A member of a leading workers’ rights organisation in Brazil, partnered by Christian Aid and other aid agencies, has been shot dead at point-blank range after fighting broke out during the occupation of a genetically modified crops testing site.

Valmir Motta, a regional leader of the Landless Rural Workers Movement (MST) was killed along with a security guard at the Swiss-owned Syngenta Seeds farm in the southern Brazilian state of Parana. Syngenta was created in 2000 when Novartis AG and AstraZeneca PLC merged their agribusinesses.

Five other MST activists suffered gunshot wounds and a seventh, Izabel Nascimento de Souza, was severely beaten and remains in a coma, critically ill.

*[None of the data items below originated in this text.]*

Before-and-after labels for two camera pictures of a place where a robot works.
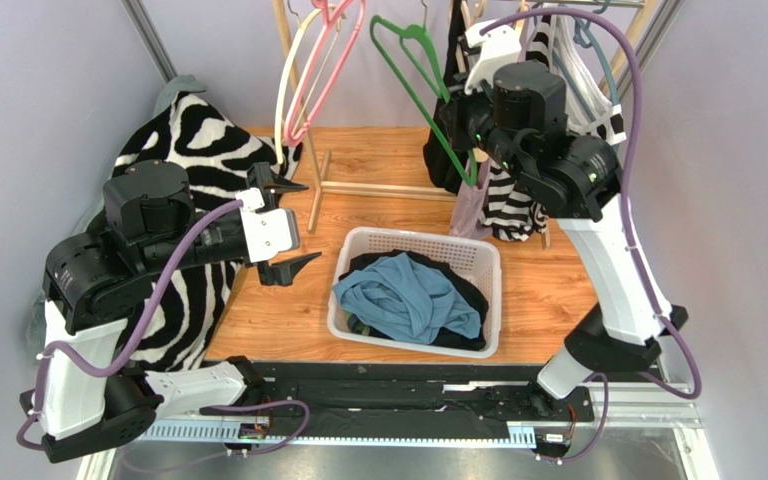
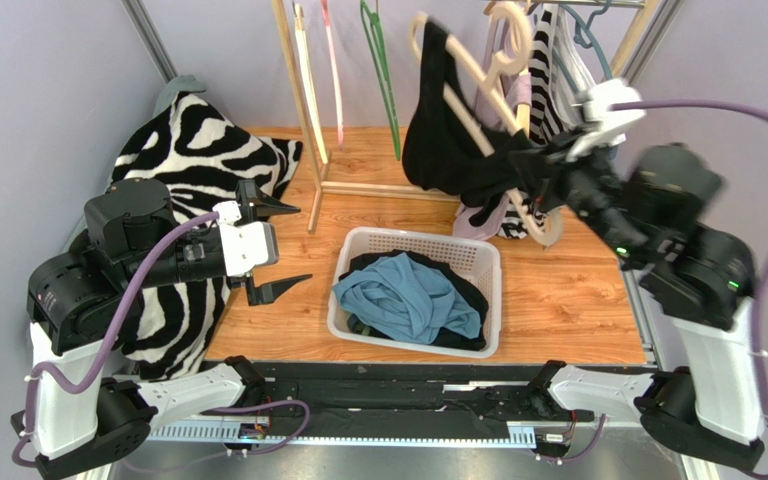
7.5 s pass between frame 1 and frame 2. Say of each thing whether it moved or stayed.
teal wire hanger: stayed
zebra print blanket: stayed
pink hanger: moved
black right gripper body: moved
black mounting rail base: stayed
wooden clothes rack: stayed
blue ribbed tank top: stayed
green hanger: moved
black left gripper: moved
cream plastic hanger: moved
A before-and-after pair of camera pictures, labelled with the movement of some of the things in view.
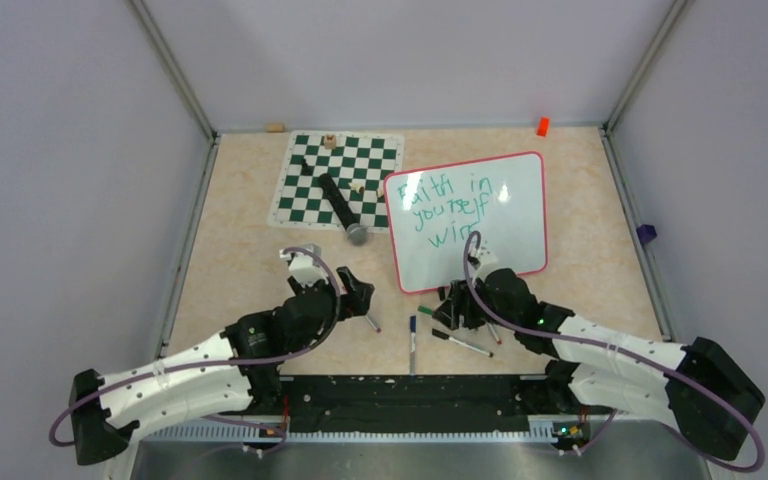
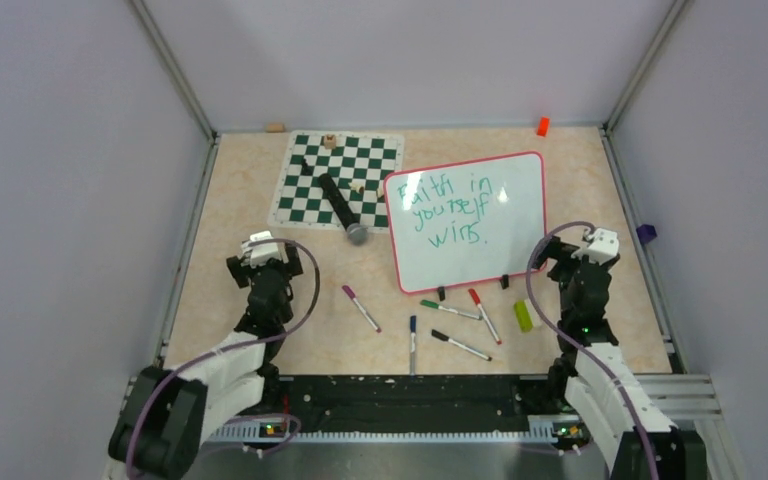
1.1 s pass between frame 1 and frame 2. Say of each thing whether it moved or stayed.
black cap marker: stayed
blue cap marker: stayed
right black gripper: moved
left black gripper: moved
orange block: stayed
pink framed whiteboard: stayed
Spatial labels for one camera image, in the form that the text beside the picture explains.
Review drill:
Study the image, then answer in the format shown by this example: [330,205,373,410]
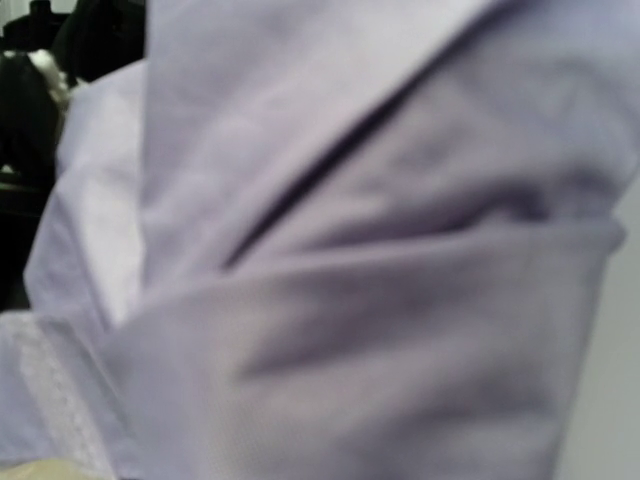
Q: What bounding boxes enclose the lilac folding umbrella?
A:
[1,1,639,479]

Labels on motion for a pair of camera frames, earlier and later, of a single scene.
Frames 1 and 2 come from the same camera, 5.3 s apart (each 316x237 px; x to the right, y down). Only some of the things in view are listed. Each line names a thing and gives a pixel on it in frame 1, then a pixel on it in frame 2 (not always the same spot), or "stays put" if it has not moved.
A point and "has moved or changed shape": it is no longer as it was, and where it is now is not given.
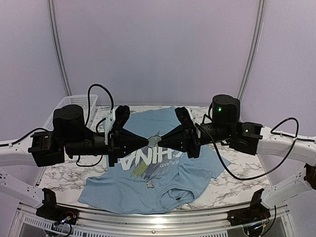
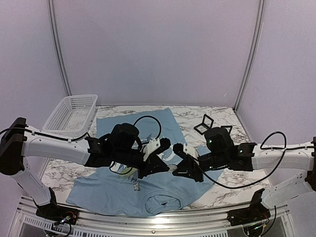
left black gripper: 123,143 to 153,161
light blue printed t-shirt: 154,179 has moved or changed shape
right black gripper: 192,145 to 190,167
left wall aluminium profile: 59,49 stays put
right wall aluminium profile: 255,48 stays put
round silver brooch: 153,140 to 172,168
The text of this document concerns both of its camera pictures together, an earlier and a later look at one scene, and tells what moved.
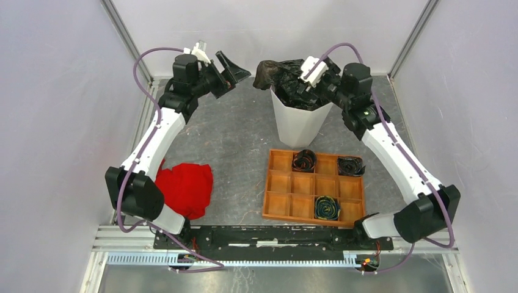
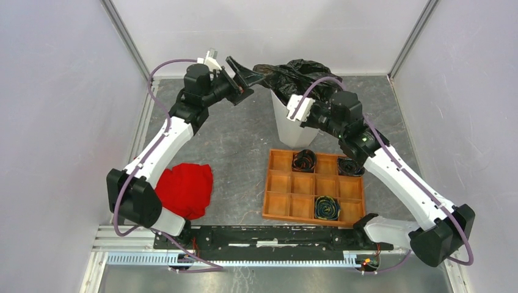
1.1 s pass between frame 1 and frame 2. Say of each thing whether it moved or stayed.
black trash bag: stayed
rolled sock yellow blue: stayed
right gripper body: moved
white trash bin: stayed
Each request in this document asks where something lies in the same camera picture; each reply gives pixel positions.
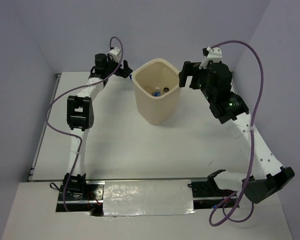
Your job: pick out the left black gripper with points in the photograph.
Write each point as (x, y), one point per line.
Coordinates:
(125, 72)

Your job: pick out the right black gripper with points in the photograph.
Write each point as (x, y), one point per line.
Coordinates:
(189, 69)

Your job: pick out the black cap pepsi bottle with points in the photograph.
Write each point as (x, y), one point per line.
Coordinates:
(165, 90)

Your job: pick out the blue label plastic bottle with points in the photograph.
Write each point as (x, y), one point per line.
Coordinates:
(157, 92)

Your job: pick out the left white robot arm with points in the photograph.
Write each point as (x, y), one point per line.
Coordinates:
(80, 115)

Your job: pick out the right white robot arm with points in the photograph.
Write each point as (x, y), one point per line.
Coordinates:
(266, 174)

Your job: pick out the beige plastic bin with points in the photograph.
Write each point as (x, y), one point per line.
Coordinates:
(157, 72)

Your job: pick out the silver foil sheet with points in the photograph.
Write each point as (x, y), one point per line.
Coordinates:
(147, 198)

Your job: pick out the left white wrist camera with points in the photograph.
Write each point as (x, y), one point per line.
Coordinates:
(115, 54)

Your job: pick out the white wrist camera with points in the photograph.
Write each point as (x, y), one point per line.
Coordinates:
(115, 54)
(212, 55)

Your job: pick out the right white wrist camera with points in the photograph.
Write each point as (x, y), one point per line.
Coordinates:
(212, 55)

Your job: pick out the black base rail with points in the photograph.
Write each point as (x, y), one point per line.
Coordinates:
(204, 197)

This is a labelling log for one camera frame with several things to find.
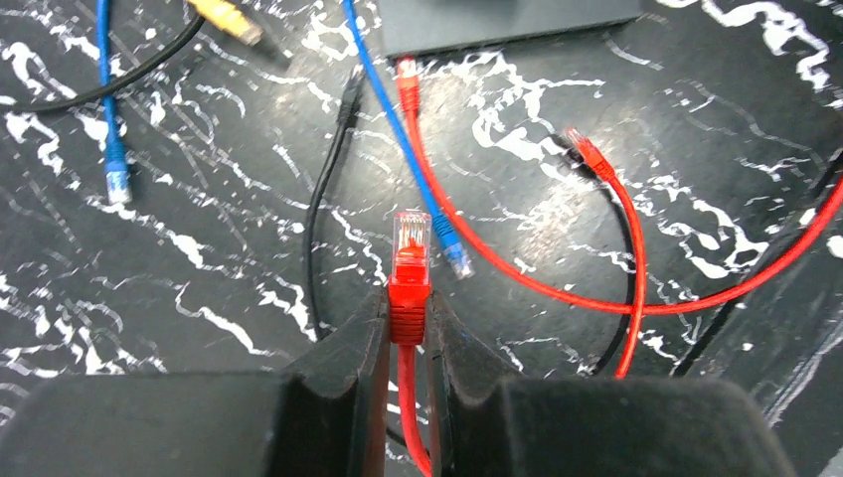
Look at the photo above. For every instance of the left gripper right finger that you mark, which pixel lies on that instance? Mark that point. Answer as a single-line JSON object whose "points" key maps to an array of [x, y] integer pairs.
{"points": [[489, 419]]}

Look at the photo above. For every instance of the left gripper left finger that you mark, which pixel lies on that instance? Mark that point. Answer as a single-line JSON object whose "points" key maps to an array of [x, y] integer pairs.
{"points": [[322, 415]]}

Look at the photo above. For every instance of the black pad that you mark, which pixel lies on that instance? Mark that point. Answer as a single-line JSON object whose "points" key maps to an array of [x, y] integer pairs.
{"points": [[426, 26]]}

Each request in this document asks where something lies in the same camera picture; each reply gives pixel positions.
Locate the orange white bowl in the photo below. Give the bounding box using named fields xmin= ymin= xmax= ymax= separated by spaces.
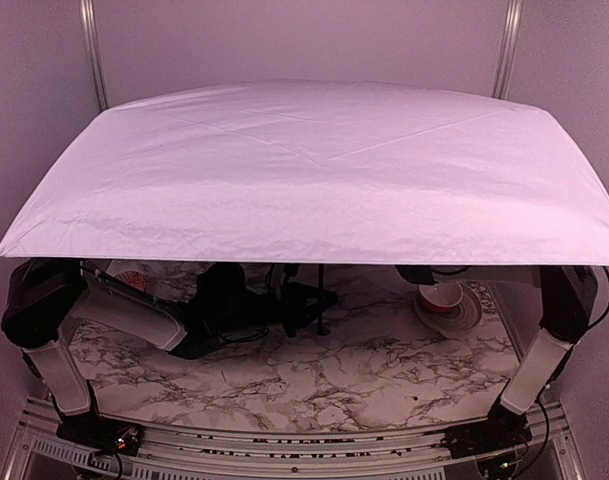
xmin=418 ymin=281 xmax=464 ymax=313

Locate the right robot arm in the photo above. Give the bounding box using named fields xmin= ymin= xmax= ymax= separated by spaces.
xmin=397 ymin=265 xmax=599 ymax=459

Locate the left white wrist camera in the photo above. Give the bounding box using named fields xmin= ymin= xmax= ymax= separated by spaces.
xmin=267 ymin=263 xmax=300 ymax=301

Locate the grey ringed plate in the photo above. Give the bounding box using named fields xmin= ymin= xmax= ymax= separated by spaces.
xmin=414 ymin=281 xmax=483 ymax=339

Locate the aluminium front rail base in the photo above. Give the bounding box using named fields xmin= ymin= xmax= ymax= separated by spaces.
xmin=1 ymin=397 xmax=587 ymax=479

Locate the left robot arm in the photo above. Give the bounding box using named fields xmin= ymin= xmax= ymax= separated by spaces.
xmin=1 ymin=258 xmax=338 ymax=457

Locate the aluminium frame post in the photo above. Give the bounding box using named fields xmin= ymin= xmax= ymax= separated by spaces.
xmin=492 ymin=0 xmax=523 ymax=99
xmin=80 ymin=0 xmax=109 ymax=112

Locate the lilac folding umbrella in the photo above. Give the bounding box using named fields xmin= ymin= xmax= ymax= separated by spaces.
xmin=0 ymin=80 xmax=609 ymax=267

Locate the right aluminium frame post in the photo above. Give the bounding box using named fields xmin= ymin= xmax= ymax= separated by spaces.
xmin=492 ymin=0 xmax=523 ymax=99

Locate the left aluminium frame post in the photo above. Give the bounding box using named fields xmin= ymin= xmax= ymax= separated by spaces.
xmin=80 ymin=0 xmax=109 ymax=112

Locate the red patterned bowl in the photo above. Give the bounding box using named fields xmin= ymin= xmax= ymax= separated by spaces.
xmin=107 ymin=261 xmax=148 ymax=292

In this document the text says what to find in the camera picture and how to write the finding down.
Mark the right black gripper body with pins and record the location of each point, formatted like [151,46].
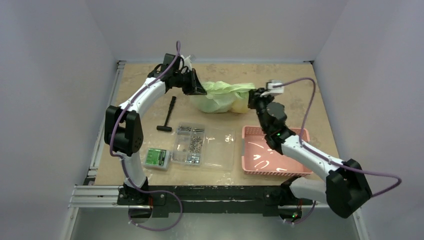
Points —
[253,99]

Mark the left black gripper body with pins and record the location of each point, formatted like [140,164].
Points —
[184,81]

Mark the light green plastic bag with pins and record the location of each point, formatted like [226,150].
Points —
[220,96]

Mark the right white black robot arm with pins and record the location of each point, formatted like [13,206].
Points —
[342,184]

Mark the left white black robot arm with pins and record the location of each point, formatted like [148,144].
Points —
[123,131]

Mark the yellow fake fruit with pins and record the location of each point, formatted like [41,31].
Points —
[240,106]

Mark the pink plastic basket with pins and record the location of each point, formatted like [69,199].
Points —
[257,158]

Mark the clear plastic screw organizer box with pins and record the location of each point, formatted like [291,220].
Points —
[208,147]

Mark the green white small box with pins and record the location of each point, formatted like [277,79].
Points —
[157,159]

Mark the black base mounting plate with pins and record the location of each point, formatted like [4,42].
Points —
[266,200]

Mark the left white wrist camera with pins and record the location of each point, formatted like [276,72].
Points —
[187,61]

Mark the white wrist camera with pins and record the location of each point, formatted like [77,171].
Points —
[187,61]
[273,88]

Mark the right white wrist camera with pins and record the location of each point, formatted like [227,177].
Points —
[273,88]

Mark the black T-handle tool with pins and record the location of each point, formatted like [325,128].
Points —
[165,127]

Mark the aluminium back frame rail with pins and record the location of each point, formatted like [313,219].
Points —
[223,61]

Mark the aluminium frame rail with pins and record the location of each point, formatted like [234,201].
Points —
[223,61]
[97,197]
[99,144]

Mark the aluminium left frame rail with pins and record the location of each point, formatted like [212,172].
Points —
[99,144]

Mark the aluminium front frame rail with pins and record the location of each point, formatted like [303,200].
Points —
[97,197]

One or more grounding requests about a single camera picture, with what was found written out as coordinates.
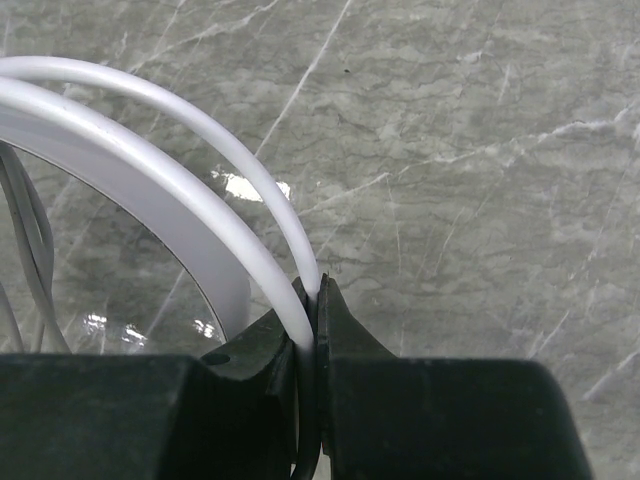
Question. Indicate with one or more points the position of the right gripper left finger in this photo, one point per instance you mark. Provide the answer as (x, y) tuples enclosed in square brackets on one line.
[(259, 362)]

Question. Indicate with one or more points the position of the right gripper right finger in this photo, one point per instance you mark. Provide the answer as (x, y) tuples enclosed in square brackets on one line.
[(338, 332)]

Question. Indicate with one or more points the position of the white headset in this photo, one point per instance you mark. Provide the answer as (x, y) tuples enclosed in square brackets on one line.
[(20, 73)]

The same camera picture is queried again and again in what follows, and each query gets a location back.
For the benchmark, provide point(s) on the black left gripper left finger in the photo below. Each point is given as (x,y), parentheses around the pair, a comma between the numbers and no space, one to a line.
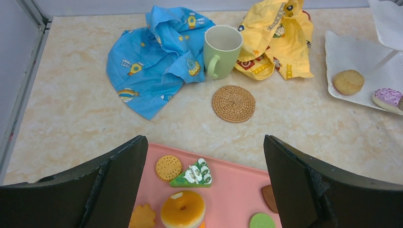
(99,193)

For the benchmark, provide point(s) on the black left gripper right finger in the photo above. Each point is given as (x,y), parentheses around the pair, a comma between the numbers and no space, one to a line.
(311,193)

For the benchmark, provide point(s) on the green round macaron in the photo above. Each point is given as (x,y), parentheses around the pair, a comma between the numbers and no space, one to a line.
(261,220)

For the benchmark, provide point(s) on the round tan muffin cake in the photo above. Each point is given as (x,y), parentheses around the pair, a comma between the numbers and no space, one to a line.
(348,82)

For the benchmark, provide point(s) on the purple sprinkled donut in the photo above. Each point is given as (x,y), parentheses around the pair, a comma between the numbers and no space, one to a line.
(388,99)

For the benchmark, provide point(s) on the brown heart cookie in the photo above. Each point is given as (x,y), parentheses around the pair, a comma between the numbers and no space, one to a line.
(269,198)

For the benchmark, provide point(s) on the yellow flower cookie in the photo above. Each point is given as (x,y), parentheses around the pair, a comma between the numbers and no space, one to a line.
(142,217)

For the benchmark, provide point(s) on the round yellow cracker biscuit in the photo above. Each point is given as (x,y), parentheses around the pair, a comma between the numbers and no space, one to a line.
(168,168)

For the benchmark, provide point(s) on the orange glazed bun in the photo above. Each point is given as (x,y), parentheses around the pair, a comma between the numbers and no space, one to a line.
(184,209)

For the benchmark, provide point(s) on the green cake slice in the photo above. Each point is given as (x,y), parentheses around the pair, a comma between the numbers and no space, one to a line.
(197,175)

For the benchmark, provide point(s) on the woven rattan coaster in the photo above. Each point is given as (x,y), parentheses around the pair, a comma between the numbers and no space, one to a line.
(233,104)

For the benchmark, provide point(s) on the blue patterned cloth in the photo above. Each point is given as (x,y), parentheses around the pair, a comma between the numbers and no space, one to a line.
(148,66)

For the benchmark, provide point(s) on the white tiered dessert stand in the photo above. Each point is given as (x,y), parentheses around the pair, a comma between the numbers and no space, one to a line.
(381,63)

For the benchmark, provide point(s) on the yellow patterned cloth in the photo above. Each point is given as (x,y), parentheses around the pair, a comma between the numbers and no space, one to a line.
(277,36)

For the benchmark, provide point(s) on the green mug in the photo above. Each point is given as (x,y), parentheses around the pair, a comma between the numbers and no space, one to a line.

The seven were amongst 200 activists from MST and an allied movement, Via Campesina, who were occupying the testing site to protest against Syngenta’s use of genetically modified seeds.

The activists let off fireworks when they entered the area at 6am on 21 October, and the security guards on duty fled. About seven hours, later a bus load of 40 armed men entered the MST encampment and opened fire.

Hannah Erlichman, Christian Aid’s Brazil programme manager said: “We are appalled that a peaceful protester has been shot dead and others wounded on land owned by a European company.”

Medard Schoenmaeckers, a spokesman for Syngenta, told The Independent newspaper “We don’t know what happened and we are waiting for a full police report.”

He strongly denied accusations from the landless farmers that it sent an armed militia to the farm to evict them.

“We have a specific clause in our contract with the security firm stating that at no time can the guards carry or use arms,” he said. “Until the police issue a report, I don’t want to speculate about what happened.”

The company has reportedly sent a team of lawyers from its headquarters in Basle, Switzerland to investigate what happened at the Brazilian farm.

Maria Rita Reis, a Brazilian lawyer representing MST, said: “The situation at the site remains tense. The landless workers camped in the region, and especially the MST leaders Celso Barbosa and Celia Aparecida Lourenco – who were chased by the gunmen during the attack – remain in danger. It is essential that steps are taken to guarantee their safety and avoid more death.”

MST is calling on the Brazilian state to take action against Syngenta Seeds as it is a contravention of Brazilian law to ‘contract private militias.’